Gün ağırmış aydınlanmıştı her yan. Ama halen bir sessizlik hakimdi evde. Tavuklu saate çıkamamıştı sabaha. Zembereği boşalmış durmuştu gecenin dördünde.. . Bu sessizliği telefon sesi bozdu. Bir kez çaldı .Açan olmadı. Sonra bir daha bir daha. Bir müddet sonra yeniden çaldı. Arayan kadının çocukluk arkadaşıydı.Telefon defalarca çalmasına rağmen açmamıştı. Her halde arkadaşı dışarıdaydı. Gerçi bu saatte dışarı çıkmazdı .Ama beklemeliydi bir müddet. Saat ilerledikçe içi içini yiyordu. Arkadaşına ulaşmalıydı.yeniden eli gitti telefona. Tekrar aradı. Defalarca çalmasına rağmen yine açan olmadı. Artık bekleyemezdi. Bir şey vardı kesin. Hemen çıktı evden soğukta üşüyen ellerini nefesiyle ısıtmaya çalışarak yürüdü aceleyle. Arkadaşının evine geldi. Kapıda karabaş yatıyordu. Kaskatı donmuştu soğuktan. Karabaşı o halde görünce içi cız etti. Bi an duraksadı.Artık emindi kesin bi şey vardı. Hemen kapıyı yumruklamaya başladı. Vurdu Vurdu vurdu bir daha ardı ardına. Ama ses yoktu. Hemen polisi aradı . Bilgi verdi durumu. Beklerken içi içini yiyordu. Stresten tırnaklarını sökercesine kemirdi. Nihayet polisler gelmişti. Kapı açıldı. Korktuğu başına gelmişti. Arkadaşı iki büklüm nefessiz yatıyordu yerde. Dayanamadı gözlerinden yaşlar aktı. O ara polislerden biri ;
’’ - Yaşıyor nabız var .hemen ambulans çağırın .’’ dedi. Ambulans geldi. Aceleyle insanın içini sökercesine çıkan siren sesleri eşliğinde hastaneye götürüldü. Doktorlar hemen müdahale ettiler . Yoğun bakıma konuldu.

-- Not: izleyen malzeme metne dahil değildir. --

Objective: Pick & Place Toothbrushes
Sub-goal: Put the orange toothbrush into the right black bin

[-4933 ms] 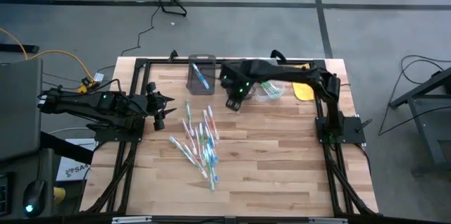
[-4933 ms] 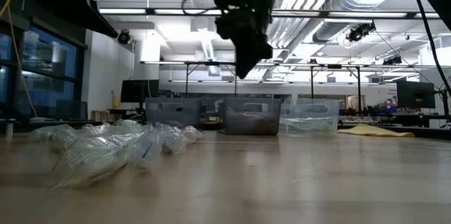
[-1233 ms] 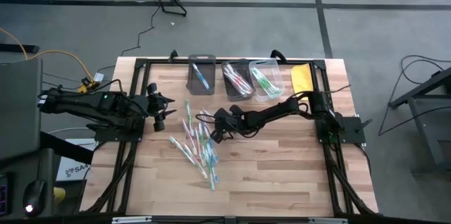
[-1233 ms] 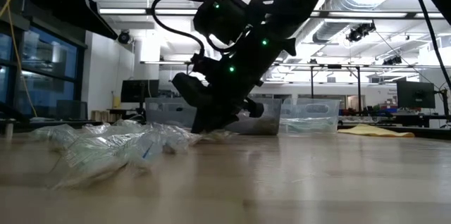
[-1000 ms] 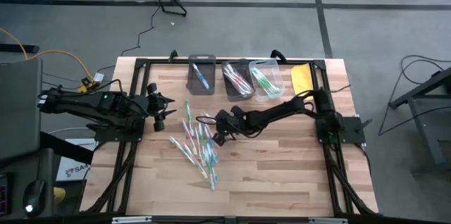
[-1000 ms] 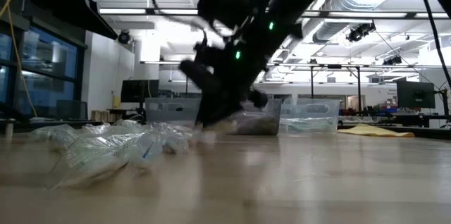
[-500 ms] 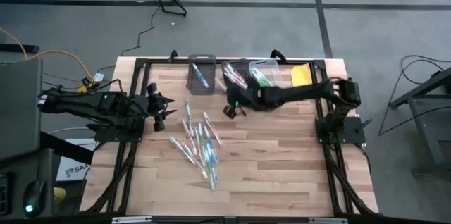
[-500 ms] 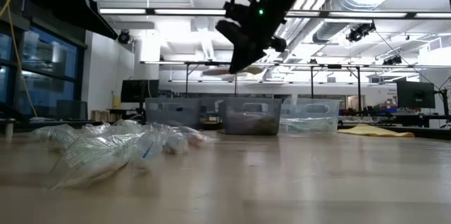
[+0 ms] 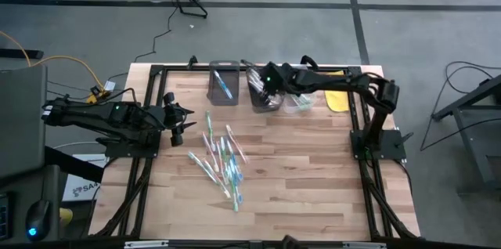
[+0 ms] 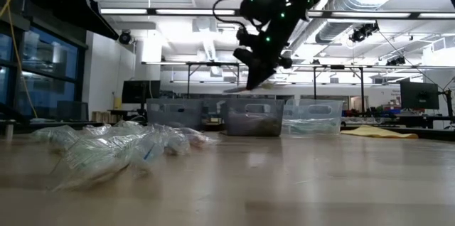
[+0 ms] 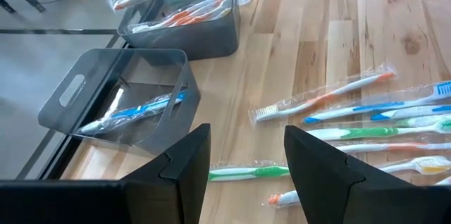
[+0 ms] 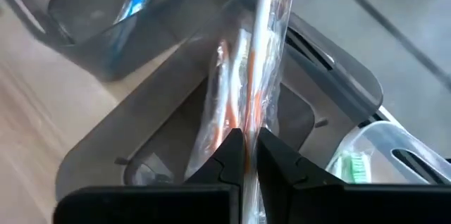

Günler günleri kovaladı.Kış gitti. Yerini bahara bıraktı. Kimse yoktu arayıp soracak arkadaşından başka. Ama arkadaşı umutla bekledi uyanacağı günü. Umutluydu. Umudu yok sayamazdı. Zira umudu yok saymak zul’dü yüreğe. Dediği gibi de oldu. Bir sabah bir haberle uçtu sevinçten. Arkadaşın uyandı dediler. Hemen hastaneye koştu. Uyanmıştı ve uyanır uyanmaz adını sayıklamıştı . Kısa da olsa yakından görmeliydi. Zoraki izin aldı. Odaya girdi. Arkadaşının elini tuttu. Gözlerini güç bela araladı kadın. Neden bırakmadın.
’’ Neden bırakmadın ellerimi. Neden izin vermedin gitmeme. Oysa vakti geçmişti bile gitmenin . ’’ dedi sitem edercesine. Ağladı o an iki çift göz. Gün geçtikçe iyiye gitti kadının durumu. Önce normal odaya aldılar yoğun bakımdan. Bir müddet sonra taburcu oldu.
Arttık iyiden iyiye bahardı. Aylar sonra evindeydi nihayet. Kışın badiresini atlatan sardunyalar yeşillenmeye başlamış tomurcuğa durmuştu. Okşadı çok sevdiği sardunyaları.Oda atlatabilmiş miydi o badireyi. Ona da bahar gelir miydi. Hüzün yerini huzura bırakır mıydı yüreğinde yeniden. Saate baktı dörtte durmuş kalmıştı zaman. Tekrar çevirdi zembereği doldurdu başlattı zamanı. Artık mutluluk olsun istiyordu. Huzur istiyordu. Belkide huzura kurmuştu zamanı. Mutluluğa çevirmişti zembereği.
YORUMLAR
Henüz yorum yapılmamış.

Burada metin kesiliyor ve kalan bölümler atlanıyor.